Updated 04-22-2009 at 05:58 AM by Silas Thorne

Categories
Poetry

Comments

  1. skib's Avatar
    I really like this Silas! It reminds me of my own boyhood (which, even if it isn't all that far gone by years, it seems a lifetime ago.) Childish imagination is a wonderful thing to have and such a terrible thing to lose. I think you still have some of it still.
  2. Silas Thorne's Avatar
    Thanks skib! I'm glad I touched that spark of memory in you about the places of your youth.
  3. PoeticPassions's Avatar
    I fear that soon my comments will become all too redundant... what can I say, Silas? Another beautiful poem.... full of nostalgia.

    Seeing as I am chornically nostalgic, I identify with the feel of your words...
  4. ~Sophia~'s Avatar
    I guess, when we can't do it anymore, we write about it. Thanks for the memories Silas. Excellent poem. Vivid.
  5. a_little_wisp's Avatar
    Oh, oh, I wanted to comment on this but I got distracted!

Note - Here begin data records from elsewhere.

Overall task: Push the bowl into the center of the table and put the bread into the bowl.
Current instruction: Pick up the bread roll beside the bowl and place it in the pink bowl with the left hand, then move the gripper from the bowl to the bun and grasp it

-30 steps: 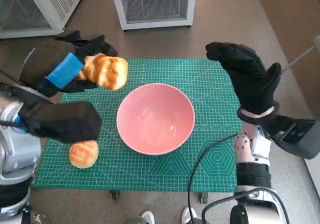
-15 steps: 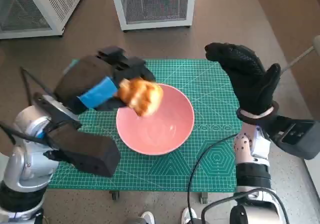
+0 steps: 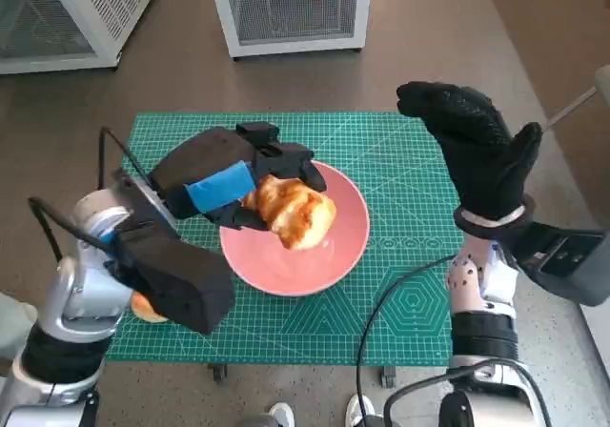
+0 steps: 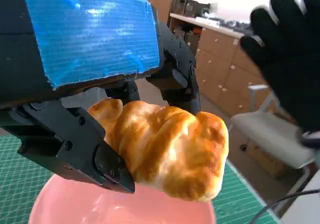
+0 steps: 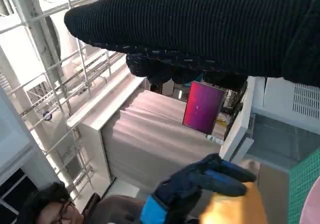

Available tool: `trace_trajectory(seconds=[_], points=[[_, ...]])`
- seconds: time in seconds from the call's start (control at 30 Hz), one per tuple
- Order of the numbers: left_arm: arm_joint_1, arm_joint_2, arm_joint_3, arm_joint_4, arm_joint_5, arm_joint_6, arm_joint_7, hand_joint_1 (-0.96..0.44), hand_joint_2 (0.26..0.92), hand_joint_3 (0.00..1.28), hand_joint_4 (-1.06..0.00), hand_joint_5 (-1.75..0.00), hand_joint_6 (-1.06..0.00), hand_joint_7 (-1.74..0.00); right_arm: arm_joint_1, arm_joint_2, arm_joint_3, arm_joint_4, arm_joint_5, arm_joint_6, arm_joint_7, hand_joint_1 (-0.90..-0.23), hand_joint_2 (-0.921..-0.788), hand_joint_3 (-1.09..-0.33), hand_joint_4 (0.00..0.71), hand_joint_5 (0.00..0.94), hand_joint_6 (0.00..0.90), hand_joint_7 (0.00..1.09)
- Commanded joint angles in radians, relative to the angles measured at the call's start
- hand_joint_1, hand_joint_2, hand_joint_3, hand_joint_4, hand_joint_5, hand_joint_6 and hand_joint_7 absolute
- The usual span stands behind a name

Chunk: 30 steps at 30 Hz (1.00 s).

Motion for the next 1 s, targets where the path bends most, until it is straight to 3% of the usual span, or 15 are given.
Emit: trace_trajectory(seconds=[0.03,0.17,0.2,0.27,0.3,0.37,0.47,0.57,0.77,1.0], points=[[-0.019,-0.004,-0.001,0.005,0.013,-0.014,0.01,0.0,0.902,0.03,-0.74,-1.2,-0.75,-0.94,0.026,-0.009,-0.001,-0.001,-0.001,0.008,0.005,-0.564,-0.921,-0.594,0.251,0.0,0.359,0.0],[-0.012,-0.005,-0.013,0.004,0.04,-0.001,0.005,0.0,0.903,0.03,-0.74,-1.2,-0.75,-0.94,0.027,-0.008,-0.002,0.0,-0.002,0.006,0.004,-0.564,-0.921,-0.594,0.251,0.0,0.359,0.0],[-0.008,-0.004,-0.023,0.002,0.058,0.011,0.003,0.01,0.886,0.03,-0.67,-0.93,-0.67,-0.78,0.028,-0.008,-0.002,0.002,-0.002,0.004,0.003,-0.564,-0.921,-0.594,0.248,0.0,0.359,0.0],[0.003,0.003,-0.036,-0.008,0.094,0.028,-0.003,0.02,0.851,0.01,-0.61,-0.44,-0.61,-0.44,0.027,-0.007,-0.003,0.005,-0.002,0.002,0.002,-0.564,-0.921,-0.594,0.245,0.0,0.359,0.0],[0.008,0.01,-0.038,-0.017,0.11,0.033,-0.007,0.02,0.842,0.01,-0.59,-0.35,-0.6,-0.37,0.027,-0.007,-0.004,0.006,-0.002,0.002,0.001,-0.564,-0.921,-0.594,0.245,0.0,0.359,0.0],[0.015,0.02,-0.042,-0.033,0.138,0.046,-0.017,0.0,0.792,0.01,-0.43,-0.14,-0.51,-0.17,0.026,-0.005,-0.004,0.008,-0.003,0.001,0.001,-0.564,-0.921,-0.594,0.244,0.0,0.358,0.0],[0.019,0.028,-0.044,-0.05,0.162,0.068,-0.036,-0.07,0.756,0.01,-0.27,-0.05,-0.41,-0.06,0.027,-0.003,-0.003,0.009,-0.003,-0.001,0.0,-0.565,-0.921,-0.593,0.243,0.0,0.358,0.0],[0.025,0.03,-0.04,-0.067,0.169,0.083,-0.053,-0.14,0.744,0.0,-0.2,-0.02,-0.35,-0.02,0.028,0.0,-0.002,0.01,-0.004,-0.002,-0.001,-0.564,-0.921,-0.593,0.243,0.0,0.358,0.0],[0.058,0.047,-0.024,-0.104,0.166,0.079,-0.062,-0.27,0.741,0.0,-0.15,0.0,-0.3,0.0,0.029,0.004,0.001,0.01,-0.004,0.003,-0.003,-0.56,-0.921,-0.592,0.244,0.001,0.358,0.0],[0.107,0.072,0.023,-0.174,0.15,0.101,-0.078,-0.33,0.74,0.0,-0.14,0.0,-0.29,0.0,0.034,0.006,0.005,0.002,-0.004,0.007,-0.005,-0.553,-0.921,-0.592,0.247,0.002,0.358,0.0]])
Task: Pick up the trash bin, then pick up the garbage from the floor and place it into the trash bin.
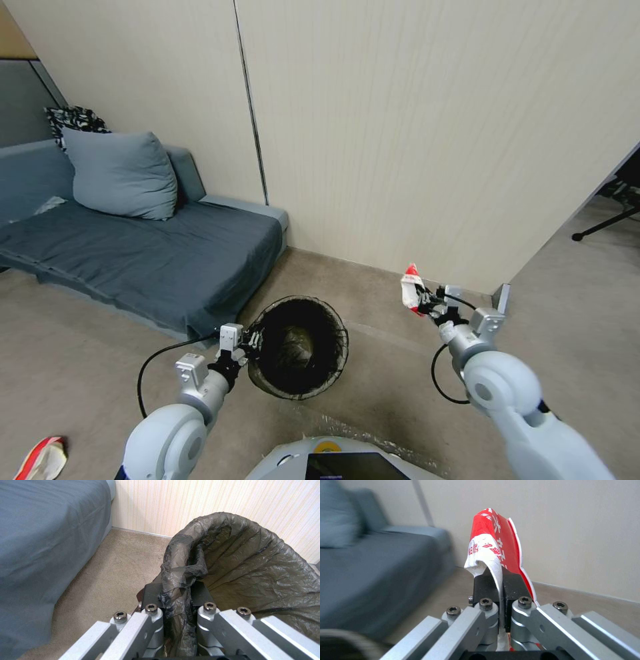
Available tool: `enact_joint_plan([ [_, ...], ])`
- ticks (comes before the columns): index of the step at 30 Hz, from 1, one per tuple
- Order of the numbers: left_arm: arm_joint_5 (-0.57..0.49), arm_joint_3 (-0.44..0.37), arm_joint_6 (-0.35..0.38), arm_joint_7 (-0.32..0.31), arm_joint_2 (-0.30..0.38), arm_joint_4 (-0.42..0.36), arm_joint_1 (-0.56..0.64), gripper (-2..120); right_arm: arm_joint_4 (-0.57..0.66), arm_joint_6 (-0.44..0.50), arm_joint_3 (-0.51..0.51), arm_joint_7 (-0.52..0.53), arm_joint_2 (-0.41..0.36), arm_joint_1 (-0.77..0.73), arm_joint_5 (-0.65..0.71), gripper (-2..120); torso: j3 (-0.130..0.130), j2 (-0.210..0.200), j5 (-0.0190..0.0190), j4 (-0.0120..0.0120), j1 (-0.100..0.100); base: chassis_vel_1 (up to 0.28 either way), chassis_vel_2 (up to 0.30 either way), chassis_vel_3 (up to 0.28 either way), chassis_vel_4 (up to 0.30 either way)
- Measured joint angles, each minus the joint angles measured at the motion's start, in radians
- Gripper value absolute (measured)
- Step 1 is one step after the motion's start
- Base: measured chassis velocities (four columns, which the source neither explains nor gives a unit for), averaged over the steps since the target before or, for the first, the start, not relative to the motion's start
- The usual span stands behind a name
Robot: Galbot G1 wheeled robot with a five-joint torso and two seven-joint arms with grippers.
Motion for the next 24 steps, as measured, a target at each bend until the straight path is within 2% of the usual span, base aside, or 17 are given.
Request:
enact_joint_plan([
  [4, 0.002, 0.004, 0.001, -0.002, 0.0, 0.0, 0.007, 7, 0.029, -0.017, -0.028, -0.035, -0.037, 0.026, 0.082, 0, 0.0, 0.0, 0.0002, 0.0001, 0.0, 0.0, 0.0, 0.0, 0.0],
  [17, 0.011, 0.021, 0.012, -0.005, 0.021, 0.001, 0.006, 7, 0.021, -0.033, -0.124, -0.243, -0.127, 0.1, 0.125, 0, 0.0, 0.0, 0.0, 0.0, 0.0, 0.0, 0.0, 0.0, 0.0],
  [22, 0.013, 0.032, 0.015, -0.006, 0.023, 0.004, 0.008, 7, 0.019, -0.035, -0.215, -0.267, -0.151, 0.133, 0.125, 0, 0.0, 0.0, 0.0, 0.0, 0.0, 0.0, 0.0, 0.0, 0.0],
  [24, 0.012, 0.039, 0.018, -0.007, 0.023, 0.004, 0.008, 7, 0.018, -0.04, -0.292, -0.267, -0.16, 0.177, 0.125, 0, 0.0, 0.0, 0.0001, 0.0001, 0.0, 0.0, 0.0, 0.0, 0.0],
])
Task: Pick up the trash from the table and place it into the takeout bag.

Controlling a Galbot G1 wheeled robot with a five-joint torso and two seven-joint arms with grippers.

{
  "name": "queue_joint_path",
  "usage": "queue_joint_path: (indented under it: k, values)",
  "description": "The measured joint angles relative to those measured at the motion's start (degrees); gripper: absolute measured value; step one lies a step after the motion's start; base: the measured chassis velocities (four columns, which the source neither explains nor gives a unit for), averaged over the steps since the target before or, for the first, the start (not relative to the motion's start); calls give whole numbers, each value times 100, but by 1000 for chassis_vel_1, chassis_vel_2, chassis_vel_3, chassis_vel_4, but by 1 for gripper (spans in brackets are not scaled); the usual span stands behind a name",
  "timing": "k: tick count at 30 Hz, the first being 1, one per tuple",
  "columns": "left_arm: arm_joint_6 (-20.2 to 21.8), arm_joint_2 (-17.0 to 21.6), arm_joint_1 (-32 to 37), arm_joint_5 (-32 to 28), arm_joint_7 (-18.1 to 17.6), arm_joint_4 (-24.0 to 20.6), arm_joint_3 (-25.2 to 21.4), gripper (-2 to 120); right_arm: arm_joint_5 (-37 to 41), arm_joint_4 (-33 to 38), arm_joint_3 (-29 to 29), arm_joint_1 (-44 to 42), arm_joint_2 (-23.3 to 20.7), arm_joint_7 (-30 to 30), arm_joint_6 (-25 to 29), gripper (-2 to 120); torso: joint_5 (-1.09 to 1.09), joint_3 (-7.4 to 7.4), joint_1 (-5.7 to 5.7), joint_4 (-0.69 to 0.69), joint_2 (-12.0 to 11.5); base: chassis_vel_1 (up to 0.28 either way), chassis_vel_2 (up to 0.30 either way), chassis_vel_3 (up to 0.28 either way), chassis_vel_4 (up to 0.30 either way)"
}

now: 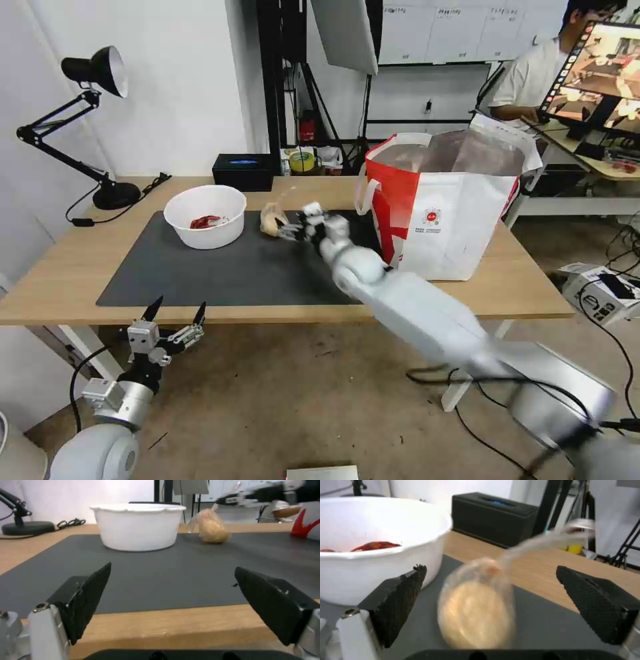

    Behind my grandparents' house it used to be aaall woods. You could walk and walk and walk and never hit a road or another yard. It was where our forts were, where I brewed my witch's potions and kept them in old glass medicine bottles, where I kept leaf packets of random herbs. I could always go back and find it to be just the same as when I'd left it. Over the years, I've watched the forest become smaller and smaller, until my grandfather had to set up a wooden fence to mark his land, to where you can see the backporch of the house that sits where the woods used to be. We drive through the neighborhood that used to be my forest, and I wonder if any of those people realize that they live on my dreams, on my fantasies, on magic. They don't, of course, and it's not their fault.

    They took away my Treants too.

    I still climb trees (I have a favorite on campus called the "Sitting Tree"), but I miss my woods.

    This captured the pain of change so brilliantly, the loss of our childhood realms of wonder that we can now only keep in memory. Wonderful, Silas.
  6. Silas Thorne's Avatar
    Thanks PoeticPassions, Sophia and little wisp!
    And, little wisp, thank you for relating your individual history and the loss of your own woods and private myth-making locale.
  7. Virgil's Avatar
    Another really good one Silas. You have really developed your voice. Here's my favorite:
    where once we, barefoot,
    could in our stealth assault our friends in play
    and play rough boyhood madness
    while the weather held.
    or perhaps this
    And for those fine Treants, kings of trees
    whose springy arms we used to roll us down to earth,
    and hanging off play moonmen walking,
    all too few in number now.
    I like the way you bend natural word order. It really heightens the lines.
  8. Silas Thorne's Avatar
    Thanks, I really value your comments, Virgil. And thanks too for stopping by.
  9. PrinceMyshkin's Avatar
    Having come late to this poem, I can only say ditto, ditto and again ditto to all the encomiums that preceded me. One of the things I greatly admire in this and your other poems is your stunning vocabulary of words little used elsewhere in these threads - or anywhere, so far as I know! The poems are always wonderfully well-wrought, the unfamiliar words little gifts that are strewn along the way.
  10. Silas Thorne's Avatar
    Hey, I just read this open mic tonight and many people in the poetry scene here really got into it, so I suppose this one can't be too bad. I'll keep weaving these wordtales and see where the threads lead me for a bit.
    And thank you so much for the comments too, Prince. Maybe it's because my vocabulary is poor that I mix the little words up more.